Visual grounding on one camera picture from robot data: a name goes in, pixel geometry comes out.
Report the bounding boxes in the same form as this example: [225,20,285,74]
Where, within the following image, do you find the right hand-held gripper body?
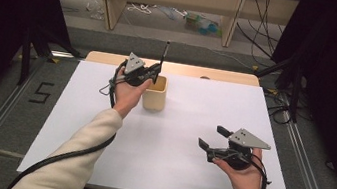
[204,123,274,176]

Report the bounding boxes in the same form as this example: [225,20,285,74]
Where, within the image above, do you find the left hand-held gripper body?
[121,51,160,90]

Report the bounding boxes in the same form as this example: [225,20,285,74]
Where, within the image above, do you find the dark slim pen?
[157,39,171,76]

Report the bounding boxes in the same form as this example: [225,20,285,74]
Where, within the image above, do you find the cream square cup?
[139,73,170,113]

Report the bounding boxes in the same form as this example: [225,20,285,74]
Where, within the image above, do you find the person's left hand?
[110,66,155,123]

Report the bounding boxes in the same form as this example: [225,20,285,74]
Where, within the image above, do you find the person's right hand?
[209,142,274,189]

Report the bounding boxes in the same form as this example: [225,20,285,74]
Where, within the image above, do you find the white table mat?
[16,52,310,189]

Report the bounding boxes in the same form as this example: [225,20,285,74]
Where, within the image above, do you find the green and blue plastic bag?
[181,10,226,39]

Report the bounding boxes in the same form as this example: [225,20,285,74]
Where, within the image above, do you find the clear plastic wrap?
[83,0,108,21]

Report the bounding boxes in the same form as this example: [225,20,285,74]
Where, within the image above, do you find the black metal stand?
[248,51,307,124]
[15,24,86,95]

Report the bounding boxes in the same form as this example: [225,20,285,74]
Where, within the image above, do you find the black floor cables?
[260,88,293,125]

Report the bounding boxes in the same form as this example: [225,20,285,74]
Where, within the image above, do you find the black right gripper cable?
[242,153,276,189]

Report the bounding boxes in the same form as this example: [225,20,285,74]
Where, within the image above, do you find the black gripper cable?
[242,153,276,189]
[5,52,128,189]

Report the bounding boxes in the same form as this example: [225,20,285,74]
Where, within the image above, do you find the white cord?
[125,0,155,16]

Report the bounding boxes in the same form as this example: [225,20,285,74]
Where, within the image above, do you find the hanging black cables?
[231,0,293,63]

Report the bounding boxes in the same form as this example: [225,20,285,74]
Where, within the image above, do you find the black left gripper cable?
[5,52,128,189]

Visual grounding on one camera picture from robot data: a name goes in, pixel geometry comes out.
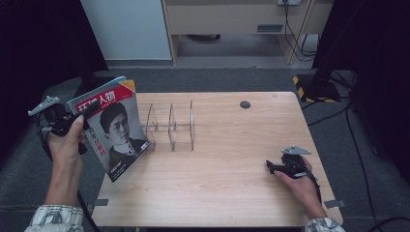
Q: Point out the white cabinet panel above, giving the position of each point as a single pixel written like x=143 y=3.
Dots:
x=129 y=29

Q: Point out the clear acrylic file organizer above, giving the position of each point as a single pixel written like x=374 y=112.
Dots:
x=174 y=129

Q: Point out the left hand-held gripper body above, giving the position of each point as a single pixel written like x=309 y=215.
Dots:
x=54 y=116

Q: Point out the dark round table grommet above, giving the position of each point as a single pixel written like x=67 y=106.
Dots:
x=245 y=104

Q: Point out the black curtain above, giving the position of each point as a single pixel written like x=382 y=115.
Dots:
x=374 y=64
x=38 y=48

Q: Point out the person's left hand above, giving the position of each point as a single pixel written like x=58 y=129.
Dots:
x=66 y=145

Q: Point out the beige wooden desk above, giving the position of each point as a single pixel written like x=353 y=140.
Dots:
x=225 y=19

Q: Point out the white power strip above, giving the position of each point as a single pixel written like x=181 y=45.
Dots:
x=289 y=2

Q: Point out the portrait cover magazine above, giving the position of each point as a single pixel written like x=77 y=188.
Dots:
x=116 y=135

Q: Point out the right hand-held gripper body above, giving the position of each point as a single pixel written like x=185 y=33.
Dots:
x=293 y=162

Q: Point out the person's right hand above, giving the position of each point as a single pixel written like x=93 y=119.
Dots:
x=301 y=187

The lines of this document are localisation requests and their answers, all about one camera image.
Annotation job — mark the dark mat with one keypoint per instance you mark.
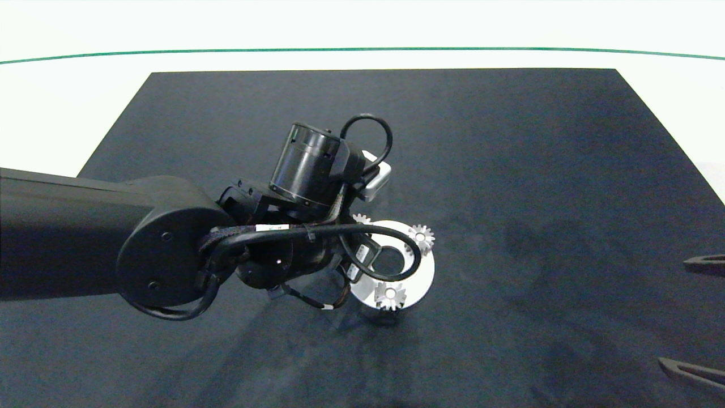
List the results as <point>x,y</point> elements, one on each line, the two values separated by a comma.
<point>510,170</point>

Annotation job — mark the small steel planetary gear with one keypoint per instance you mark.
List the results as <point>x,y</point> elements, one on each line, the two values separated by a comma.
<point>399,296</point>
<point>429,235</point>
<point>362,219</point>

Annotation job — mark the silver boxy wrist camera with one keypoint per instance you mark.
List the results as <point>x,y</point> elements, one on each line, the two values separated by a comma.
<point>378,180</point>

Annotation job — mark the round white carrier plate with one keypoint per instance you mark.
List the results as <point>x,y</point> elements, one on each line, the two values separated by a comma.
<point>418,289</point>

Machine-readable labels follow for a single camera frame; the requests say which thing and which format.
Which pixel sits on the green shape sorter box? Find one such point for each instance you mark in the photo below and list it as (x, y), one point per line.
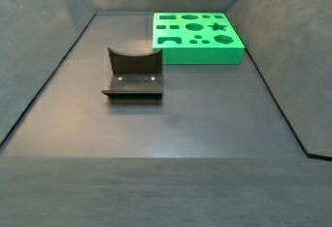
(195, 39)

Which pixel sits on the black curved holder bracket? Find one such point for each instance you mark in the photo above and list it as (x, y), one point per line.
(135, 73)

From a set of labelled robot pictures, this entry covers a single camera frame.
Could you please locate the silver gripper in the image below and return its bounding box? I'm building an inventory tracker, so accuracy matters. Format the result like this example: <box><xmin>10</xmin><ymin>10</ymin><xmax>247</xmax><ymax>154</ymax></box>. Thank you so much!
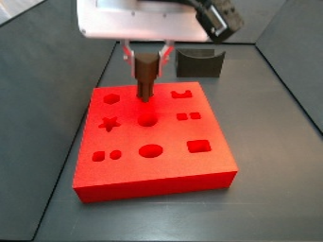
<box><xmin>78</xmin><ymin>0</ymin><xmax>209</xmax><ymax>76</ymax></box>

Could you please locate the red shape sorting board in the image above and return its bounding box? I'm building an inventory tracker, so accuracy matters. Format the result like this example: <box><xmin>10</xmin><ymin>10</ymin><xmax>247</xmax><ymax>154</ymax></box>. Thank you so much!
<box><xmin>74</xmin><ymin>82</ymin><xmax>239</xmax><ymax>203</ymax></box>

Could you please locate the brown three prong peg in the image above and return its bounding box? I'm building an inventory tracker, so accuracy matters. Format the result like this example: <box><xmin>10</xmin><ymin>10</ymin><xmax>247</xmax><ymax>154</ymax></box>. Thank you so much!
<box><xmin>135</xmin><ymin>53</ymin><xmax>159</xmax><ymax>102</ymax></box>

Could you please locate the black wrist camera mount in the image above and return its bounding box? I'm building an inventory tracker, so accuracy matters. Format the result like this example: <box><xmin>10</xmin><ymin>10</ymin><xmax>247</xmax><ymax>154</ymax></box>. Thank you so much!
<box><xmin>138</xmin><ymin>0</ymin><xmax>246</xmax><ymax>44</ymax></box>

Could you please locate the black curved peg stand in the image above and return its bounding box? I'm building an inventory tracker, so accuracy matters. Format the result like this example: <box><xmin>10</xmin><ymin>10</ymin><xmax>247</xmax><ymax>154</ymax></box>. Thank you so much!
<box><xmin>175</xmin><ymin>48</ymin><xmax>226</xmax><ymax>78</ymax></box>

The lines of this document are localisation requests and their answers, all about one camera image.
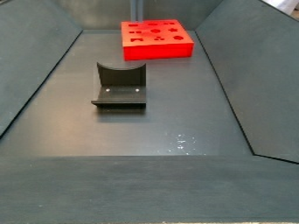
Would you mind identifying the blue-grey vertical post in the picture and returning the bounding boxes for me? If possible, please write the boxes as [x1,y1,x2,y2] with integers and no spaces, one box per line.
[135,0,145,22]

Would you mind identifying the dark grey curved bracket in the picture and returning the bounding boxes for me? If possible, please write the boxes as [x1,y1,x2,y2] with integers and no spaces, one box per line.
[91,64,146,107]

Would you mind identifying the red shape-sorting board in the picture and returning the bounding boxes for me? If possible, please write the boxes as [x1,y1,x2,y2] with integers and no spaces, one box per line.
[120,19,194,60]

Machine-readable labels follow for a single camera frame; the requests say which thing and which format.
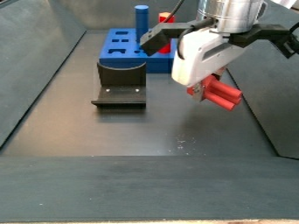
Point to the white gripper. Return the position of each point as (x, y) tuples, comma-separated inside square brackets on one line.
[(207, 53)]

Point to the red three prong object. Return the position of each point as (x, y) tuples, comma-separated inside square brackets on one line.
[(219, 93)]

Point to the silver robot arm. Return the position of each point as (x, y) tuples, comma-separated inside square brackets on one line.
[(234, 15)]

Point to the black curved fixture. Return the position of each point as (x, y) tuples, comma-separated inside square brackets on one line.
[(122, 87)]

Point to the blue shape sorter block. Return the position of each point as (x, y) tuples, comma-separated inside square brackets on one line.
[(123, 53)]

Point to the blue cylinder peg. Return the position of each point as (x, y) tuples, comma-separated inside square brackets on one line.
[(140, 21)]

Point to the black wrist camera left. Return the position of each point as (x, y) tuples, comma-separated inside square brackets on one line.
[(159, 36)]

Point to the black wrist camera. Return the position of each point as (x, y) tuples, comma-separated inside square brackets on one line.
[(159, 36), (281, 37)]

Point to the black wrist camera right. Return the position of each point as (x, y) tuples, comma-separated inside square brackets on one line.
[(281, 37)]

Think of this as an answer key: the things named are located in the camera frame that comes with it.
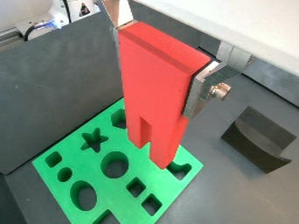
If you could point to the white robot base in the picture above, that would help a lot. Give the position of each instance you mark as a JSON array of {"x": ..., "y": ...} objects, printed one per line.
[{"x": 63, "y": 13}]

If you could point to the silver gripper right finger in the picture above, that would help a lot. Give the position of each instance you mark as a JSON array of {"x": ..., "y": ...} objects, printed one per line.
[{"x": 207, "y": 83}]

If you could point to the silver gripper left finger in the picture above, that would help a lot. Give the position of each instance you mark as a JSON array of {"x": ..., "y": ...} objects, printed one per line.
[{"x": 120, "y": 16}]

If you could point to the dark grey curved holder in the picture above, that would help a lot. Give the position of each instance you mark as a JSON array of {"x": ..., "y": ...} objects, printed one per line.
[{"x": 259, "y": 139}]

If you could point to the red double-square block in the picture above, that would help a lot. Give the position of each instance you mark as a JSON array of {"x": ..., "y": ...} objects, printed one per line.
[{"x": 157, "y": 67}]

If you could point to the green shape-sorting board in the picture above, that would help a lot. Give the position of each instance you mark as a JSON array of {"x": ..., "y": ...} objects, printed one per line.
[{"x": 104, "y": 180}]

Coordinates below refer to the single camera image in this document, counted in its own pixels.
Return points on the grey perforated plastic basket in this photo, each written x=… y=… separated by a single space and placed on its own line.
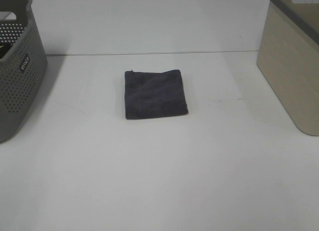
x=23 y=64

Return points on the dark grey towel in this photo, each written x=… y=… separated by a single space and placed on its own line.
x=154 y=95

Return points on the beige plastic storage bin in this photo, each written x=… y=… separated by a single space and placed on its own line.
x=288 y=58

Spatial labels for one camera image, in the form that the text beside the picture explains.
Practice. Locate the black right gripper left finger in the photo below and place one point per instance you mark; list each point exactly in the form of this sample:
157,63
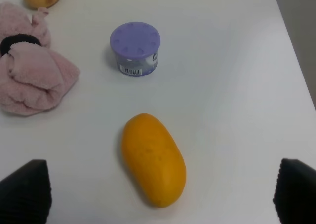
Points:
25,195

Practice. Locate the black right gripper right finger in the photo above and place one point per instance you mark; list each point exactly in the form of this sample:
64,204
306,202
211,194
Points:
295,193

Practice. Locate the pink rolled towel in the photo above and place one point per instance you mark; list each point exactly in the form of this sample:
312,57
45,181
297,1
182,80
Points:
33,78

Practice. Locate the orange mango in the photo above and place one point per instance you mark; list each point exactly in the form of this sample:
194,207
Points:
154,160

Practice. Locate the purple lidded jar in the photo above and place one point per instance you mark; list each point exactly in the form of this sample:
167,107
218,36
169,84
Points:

=-=-=-=-=

- [WHAT YOU ARE ASKED TO DO]: What you give back should be exactly the lines of the data above from the line with "<point>510,170</point>" through the line with "<point>399,296</point>", both of those included, and nothing more.

- [EXERCISE ANSWER]:
<point>510,170</point>

Annotation job — mark the small steel planetary gear with one keypoint per instance you mark.
List the results as <point>x,y</point> elements, one on each line, the two values separated by a comma.
<point>399,296</point>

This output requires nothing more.